4

Linux Fu: Databases Are Next-Level File Systems

 3 years ago
source link: https://hackaday.com/2021/06/08/linux-fu-databases-are-next-level-file-systems/
Go to the source link to view the article. You can view the picture content, updated content and better typesetting reading experience. If the link is broken, please click the button below to view the snapshot at that time.

Linux Fu: Databases Are Next-Level File Systems

It is funny how exotic computer technology eventually either fails or becomes commonplace. At one time, having more than one user on a computer at once was high tech, for example. Then there are things that didn’t catch on widely like vector display or content-addressable memory. The use of mass storage — especially disk drives — in computers, though has become very widespread. But at one time it was an exotic technique and wasn’t nearly as simple as it is today.

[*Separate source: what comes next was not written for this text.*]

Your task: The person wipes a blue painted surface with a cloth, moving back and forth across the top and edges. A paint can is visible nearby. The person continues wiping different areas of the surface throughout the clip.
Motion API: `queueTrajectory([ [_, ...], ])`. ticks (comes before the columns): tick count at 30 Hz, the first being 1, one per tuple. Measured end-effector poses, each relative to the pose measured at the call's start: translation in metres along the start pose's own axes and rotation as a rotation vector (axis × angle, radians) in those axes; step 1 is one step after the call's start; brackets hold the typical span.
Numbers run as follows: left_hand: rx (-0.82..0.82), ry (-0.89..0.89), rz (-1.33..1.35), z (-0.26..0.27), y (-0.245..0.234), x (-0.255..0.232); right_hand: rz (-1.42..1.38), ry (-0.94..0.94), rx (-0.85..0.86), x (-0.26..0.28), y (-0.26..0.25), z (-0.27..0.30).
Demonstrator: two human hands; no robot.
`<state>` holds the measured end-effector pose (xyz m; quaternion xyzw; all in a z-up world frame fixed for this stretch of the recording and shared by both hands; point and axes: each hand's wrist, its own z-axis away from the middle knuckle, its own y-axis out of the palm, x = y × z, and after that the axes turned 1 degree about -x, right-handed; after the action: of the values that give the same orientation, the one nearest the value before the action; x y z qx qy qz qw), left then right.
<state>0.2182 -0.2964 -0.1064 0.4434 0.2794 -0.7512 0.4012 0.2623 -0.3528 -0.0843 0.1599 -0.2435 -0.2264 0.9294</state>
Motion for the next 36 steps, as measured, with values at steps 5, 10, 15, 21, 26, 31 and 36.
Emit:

However, I’m surprised that the filesystem as we know it hasn’t changed much over the years. Sure, compared to, say, the 1960s we have a lot better functionality. And we have lots of improvements surrounding speed, encoding, encryption, compression, and so on. But the fundamental nature of how we store and access files in computer programs is stagnant. But it doesn’t have to be. We know of better ways to organize data, but for some reason, most of us don’t use them in our programs. Turns out, though, it is reasonably simple and I’m going to show you how with a toy application that might be the start of a database for the electronic components in my lab.

You could store a database like this in a comma-delimited file or using something like JSON. But I’m going to use a full-featured SQLite database to avoid having a heavy-weight database server and all the pain that entails. Is it going to replace the database behind the airline reservation system? No. But will it work for most of what you are likely to do? You bet.

Abstraction

If you think about it, the file system is nothing more than an abstraction over the disk drive. We normally don’t know or care where exactly hello.c is stored. We don’t even care if it is encrypted or compressed. It could be fetched over a network or all the pieces of it could be scattered randomly across the disk. We don’t usually care. What if you abstracted the filesystem itself?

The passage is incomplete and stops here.